Analysis
Two key AI transparency measures from Executive Orders remain largely unfulfilled past deadlines
January 26, 2022 |
In 2019, then-President Trump signed an executive order that required agencies to publish information about how they planned to regulate AI in accordance with a set of government-wide principles. In 2020, he signed a second order that would improve transparency around how the United States is currently using AI by creating registries of non-classified federal government uses of AI. Both deadlines stemming from the executive orders have not been met.
AI – used here to describe everything from simple automated decision-making tools to large-scale biometric analysis systems – is used broadly by the federal government in many sensitive contexts. Known uses include facial recognition systems used by Customs and Border Protection, COVID-19 morbidity risk algorithms used by the Veteran’s Affairs, and “predictive enforcement tools” used by Medicare and Medicaid Services and the Internal Revenue Service. Many AI tools have known bias and accuracy concerns, encoding and exacerbate existing biases, and the opacity about what agencies are using what tools erodes accountability.
Executive Order 13859, “Maintaining American Leadership in Artificial Intelligence,” signed in 2019, instructed regulatory agencies to publish information about how they plan on regulating AI in compliance with 10 principles laid out by the Office of Science and Technology Policy and the Office of Management and Budget (“OMB.”) According to final guidance sent by OMB to heads of agencies in November 2020, agencies should have completed their plans to regulate AI by May 17, 2021 and published those plans on the agency’s website. So far, most if not all agencies have failed to comply with this instruction, and the OMB has not produced the agency plans in response to a Freedom of Information Request by EPIC. Only a few agencies have published these plans publicly: United States Agency International Development (whose posted plan does not include any relevant content); the Department of Energy (whose posted plan is empty); the Department of Health and Human Services; and the Department of Veterans Affairs.
The principles laid out in EO 13859 are: Public Trust Public Participation Scientific Integrity and Information Quality; Risk Assessment and Management; Benefits and Cost; Flexibility; Fairness and Non-discrimination; Disclosure and Transparency; Safety and Security; and Interagency Coordination. The executive order is highly imperfect, and it only applies to commercial use of AI. EPIC commented on a draft version of the guidance in January 2020. The Biden administration’s Office of Science and Technology Policy is working on a “Bill of Rights for an Automated Society,” which will presumably yield a replacement or complementary set of principles.

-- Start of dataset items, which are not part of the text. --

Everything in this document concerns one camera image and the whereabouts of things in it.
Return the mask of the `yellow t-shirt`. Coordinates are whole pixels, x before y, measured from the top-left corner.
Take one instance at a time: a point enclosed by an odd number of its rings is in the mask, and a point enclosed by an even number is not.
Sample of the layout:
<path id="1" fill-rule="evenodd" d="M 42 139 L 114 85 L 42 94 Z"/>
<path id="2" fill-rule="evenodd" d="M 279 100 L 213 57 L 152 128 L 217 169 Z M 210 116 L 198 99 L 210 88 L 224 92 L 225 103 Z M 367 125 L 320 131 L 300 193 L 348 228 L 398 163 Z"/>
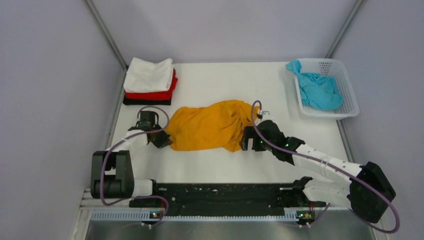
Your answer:
<path id="1" fill-rule="evenodd" d="M 241 100 L 224 100 L 207 107 L 181 107 L 169 120 L 165 132 L 174 151 L 224 148 L 241 150 L 245 127 L 253 125 L 259 107 Z"/>

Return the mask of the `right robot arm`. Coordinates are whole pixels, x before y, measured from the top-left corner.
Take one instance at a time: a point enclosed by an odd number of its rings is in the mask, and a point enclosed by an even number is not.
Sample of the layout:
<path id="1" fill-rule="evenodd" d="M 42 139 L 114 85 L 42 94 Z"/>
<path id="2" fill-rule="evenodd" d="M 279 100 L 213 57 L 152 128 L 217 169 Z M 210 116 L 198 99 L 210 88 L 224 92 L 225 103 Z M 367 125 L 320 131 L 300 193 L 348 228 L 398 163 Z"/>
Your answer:
<path id="1" fill-rule="evenodd" d="M 279 161 L 319 174 L 325 180 L 302 178 L 301 187 L 293 192 L 299 206 L 325 202 L 348 208 L 361 219 L 377 223 L 387 209 L 392 209 L 396 192 L 379 165 L 365 165 L 341 160 L 306 144 L 304 140 L 281 132 L 272 120 L 246 126 L 240 142 L 246 151 L 269 151 Z"/>

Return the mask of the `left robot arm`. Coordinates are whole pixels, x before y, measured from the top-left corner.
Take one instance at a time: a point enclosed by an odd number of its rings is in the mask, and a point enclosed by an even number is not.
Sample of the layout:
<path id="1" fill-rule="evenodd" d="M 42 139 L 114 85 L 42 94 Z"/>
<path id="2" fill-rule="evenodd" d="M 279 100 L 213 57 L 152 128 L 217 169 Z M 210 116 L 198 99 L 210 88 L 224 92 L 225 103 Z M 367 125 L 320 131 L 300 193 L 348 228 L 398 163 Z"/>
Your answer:
<path id="1" fill-rule="evenodd" d="M 141 110 L 135 126 L 130 127 L 117 143 L 95 151 L 91 160 L 90 194 L 94 199 L 129 199 L 141 196 L 149 207 L 160 202 L 155 181 L 135 178 L 132 161 L 148 144 L 162 148 L 169 135 L 159 125 L 159 114 Z"/>

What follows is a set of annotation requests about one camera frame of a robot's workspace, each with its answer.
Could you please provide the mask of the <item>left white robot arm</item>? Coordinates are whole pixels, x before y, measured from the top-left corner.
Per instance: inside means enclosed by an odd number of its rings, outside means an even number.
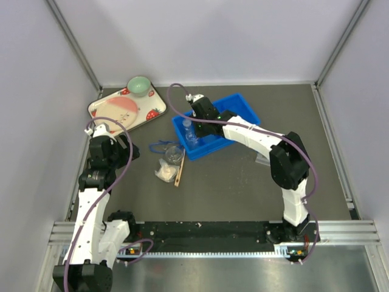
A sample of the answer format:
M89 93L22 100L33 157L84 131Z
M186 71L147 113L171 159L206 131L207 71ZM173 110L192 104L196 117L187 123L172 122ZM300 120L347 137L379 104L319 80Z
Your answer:
M52 277L61 291L110 291L112 267L124 241L134 240L138 227L131 212L117 211L103 220L116 171L140 156L124 134L93 137L87 166L78 178L78 211L72 240L63 263Z

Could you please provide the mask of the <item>clear acrylic tube rack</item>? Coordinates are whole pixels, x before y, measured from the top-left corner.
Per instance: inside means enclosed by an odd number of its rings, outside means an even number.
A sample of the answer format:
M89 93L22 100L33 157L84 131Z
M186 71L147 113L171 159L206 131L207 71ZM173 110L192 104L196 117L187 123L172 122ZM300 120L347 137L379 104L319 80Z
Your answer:
M257 153L255 162L265 166L270 166L270 161L260 153Z

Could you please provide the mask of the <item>clear glass beaker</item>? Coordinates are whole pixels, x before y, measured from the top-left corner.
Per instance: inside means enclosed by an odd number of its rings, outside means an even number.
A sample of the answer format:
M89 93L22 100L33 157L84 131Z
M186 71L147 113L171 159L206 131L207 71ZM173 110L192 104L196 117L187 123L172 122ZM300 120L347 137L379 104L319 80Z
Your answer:
M198 146L198 138L195 134L195 129L193 128L192 121L189 119L184 119L182 125L185 130L185 140L190 147L190 149L195 149Z

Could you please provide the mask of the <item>clear glass flask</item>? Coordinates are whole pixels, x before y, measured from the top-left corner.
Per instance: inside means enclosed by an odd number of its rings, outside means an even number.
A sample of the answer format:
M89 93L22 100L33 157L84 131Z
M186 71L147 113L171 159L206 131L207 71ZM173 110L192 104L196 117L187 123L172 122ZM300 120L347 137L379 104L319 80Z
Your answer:
M184 152L178 146L171 146L165 152L165 160L172 165L179 165L184 156Z

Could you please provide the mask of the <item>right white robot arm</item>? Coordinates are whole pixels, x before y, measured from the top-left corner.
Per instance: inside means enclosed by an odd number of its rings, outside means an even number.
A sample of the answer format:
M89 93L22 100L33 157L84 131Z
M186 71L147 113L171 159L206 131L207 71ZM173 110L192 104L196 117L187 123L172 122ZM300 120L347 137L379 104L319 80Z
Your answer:
M299 135L294 132L287 135L274 132L264 134L262 128L236 113L230 110L218 111L209 98L202 94L188 94L185 99L192 107L190 116L202 120L194 123L197 137L210 134L220 136L255 150L269 161L271 177L282 191L284 236L291 241L304 236L309 212L302 198L306 195L309 164Z

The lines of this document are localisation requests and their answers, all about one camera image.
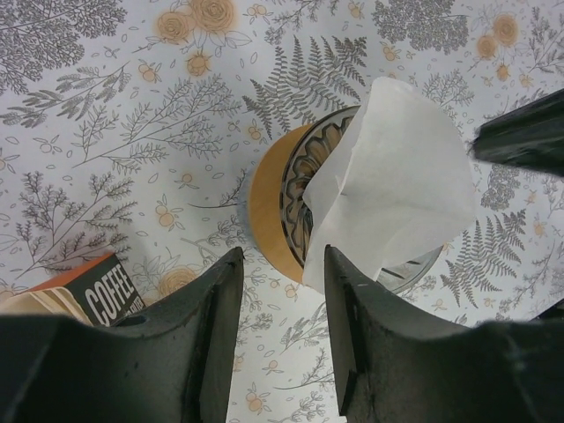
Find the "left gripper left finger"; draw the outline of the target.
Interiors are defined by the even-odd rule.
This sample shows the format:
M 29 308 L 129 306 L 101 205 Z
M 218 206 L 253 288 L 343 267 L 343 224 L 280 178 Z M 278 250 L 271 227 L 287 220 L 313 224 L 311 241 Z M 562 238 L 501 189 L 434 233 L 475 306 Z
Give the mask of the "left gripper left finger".
M 2 421 L 225 421 L 243 276 L 235 248 L 111 327 L 3 316 Z

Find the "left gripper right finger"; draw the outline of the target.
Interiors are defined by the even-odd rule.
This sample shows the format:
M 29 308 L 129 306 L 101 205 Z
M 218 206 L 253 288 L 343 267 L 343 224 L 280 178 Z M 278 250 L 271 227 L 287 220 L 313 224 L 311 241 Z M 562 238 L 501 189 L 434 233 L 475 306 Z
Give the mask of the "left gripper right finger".
M 560 422 L 563 323 L 468 328 L 324 251 L 338 411 L 350 422 Z

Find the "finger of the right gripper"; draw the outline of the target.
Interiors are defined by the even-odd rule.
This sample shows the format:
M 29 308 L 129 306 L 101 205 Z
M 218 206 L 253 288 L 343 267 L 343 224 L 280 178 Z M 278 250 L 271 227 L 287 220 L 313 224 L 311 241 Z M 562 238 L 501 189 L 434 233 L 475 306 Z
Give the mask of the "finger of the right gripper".
M 482 124 L 471 153 L 491 164 L 562 174 L 563 91 Z

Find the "coffee filter paper box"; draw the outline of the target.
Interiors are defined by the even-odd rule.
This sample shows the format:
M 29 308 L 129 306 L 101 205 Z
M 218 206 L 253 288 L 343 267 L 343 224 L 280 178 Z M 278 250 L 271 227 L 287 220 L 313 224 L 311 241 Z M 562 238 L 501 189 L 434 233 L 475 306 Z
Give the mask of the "coffee filter paper box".
M 145 308 L 114 253 L 66 271 L 1 303 L 2 315 L 66 315 L 91 326 L 112 326 Z

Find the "beige paper coffee filter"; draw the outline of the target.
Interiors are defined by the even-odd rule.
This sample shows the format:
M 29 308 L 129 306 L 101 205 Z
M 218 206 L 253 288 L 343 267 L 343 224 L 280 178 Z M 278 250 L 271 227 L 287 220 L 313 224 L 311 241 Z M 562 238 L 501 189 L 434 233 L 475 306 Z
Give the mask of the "beige paper coffee filter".
M 366 276 L 423 256 L 475 218 L 470 159 L 447 114 L 416 88 L 379 77 L 309 182 L 313 229 L 302 281 L 324 290 L 324 250 Z

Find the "wooden dripper ring holder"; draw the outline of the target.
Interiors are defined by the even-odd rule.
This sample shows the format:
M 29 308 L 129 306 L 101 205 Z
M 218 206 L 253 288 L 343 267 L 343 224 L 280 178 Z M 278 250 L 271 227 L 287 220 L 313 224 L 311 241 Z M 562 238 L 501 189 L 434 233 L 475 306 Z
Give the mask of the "wooden dripper ring holder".
M 251 178 L 247 202 L 250 232 L 259 252 L 274 269 L 297 283 L 301 282 L 303 269 L 286 242 L 279 196 L 286 164 L 310 128 L 308 124 L 291 130 L 268 149 Z

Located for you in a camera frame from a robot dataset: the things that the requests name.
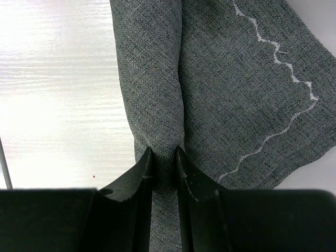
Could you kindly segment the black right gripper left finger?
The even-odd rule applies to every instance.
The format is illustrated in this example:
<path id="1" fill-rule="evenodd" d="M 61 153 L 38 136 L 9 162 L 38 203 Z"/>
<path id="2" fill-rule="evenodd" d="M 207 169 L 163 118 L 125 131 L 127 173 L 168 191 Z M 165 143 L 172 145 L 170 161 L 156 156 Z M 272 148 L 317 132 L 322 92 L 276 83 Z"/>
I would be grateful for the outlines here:
<path id="1" fill-rule="evenodd" d="M 152 156 L 100 190 L 2 190 L 1 251 L 148 251 Z"/>

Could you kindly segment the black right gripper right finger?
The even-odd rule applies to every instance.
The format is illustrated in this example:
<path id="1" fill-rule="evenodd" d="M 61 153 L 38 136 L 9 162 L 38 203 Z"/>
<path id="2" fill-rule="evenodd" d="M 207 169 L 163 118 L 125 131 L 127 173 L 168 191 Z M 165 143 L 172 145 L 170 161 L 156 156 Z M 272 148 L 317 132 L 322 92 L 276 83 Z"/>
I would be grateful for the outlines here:
<path id="1" fill-rule="evenodd" d="M 183 251 L 335 251 L 332 193 L 228 190 L 175 156 Z"/>

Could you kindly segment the grey cloth napkin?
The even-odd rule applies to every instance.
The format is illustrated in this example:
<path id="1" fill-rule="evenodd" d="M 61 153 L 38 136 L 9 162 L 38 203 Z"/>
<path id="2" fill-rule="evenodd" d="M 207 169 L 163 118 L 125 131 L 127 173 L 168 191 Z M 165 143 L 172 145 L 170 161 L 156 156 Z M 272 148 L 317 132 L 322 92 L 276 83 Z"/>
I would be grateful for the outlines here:
<path id="1" fill-rule="evenodd" d="M 335 58 L 286 1 L 111 1 L 135 158 L 151 148 L 150 251 L 181 251 L 174 152 L 272 189 L 335 146 Z"/>

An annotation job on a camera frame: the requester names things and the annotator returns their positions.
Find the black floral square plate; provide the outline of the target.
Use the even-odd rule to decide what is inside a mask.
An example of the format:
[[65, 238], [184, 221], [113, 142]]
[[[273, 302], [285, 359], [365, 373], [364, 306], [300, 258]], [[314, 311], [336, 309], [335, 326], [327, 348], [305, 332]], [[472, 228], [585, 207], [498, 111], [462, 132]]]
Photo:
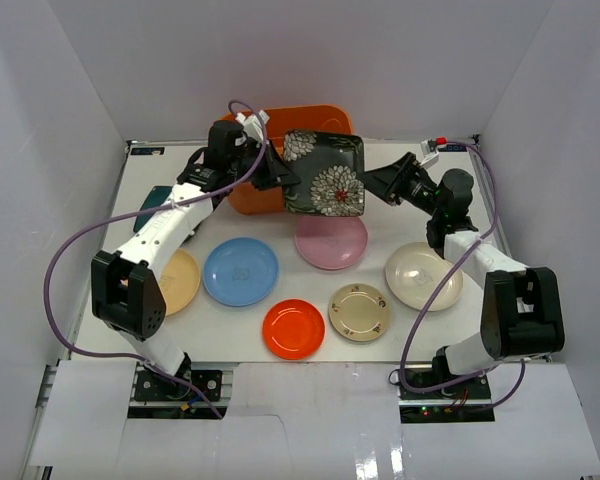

Executive Order 13960, “Promoting the Use of Trustworthy Artificial Intelligence in the Federal Government,” signed in 2020, ordered Federal Chief Information Officers Council to “identify, provide guidance on, and make publicly available the criteria, format, and mechanisms for agency inventories of…use cases of AI by agencies” by February 2021, required agencies to prepare an inventory in compliance with that guidance by August 2021, and required agencies to make those inventories public by December 2021.
Those inventories have not been made public, and although substantial investment in AI adoption has not slowed, the identifiable efforts at transparency and accountability about the AI agencies already use has.
EPIC will continue to push for purposeful and transparent procurement of AI in government, including red-lines for certain unacceptable uses of AI. At minimum, governments must be transparent around what AI tools they are using, and more. Transparency is not a panacea but is a necessary starting point. Federal agencies should complete the transparency requirements they are obligated to follow under Executive Orders 13859 and 13960.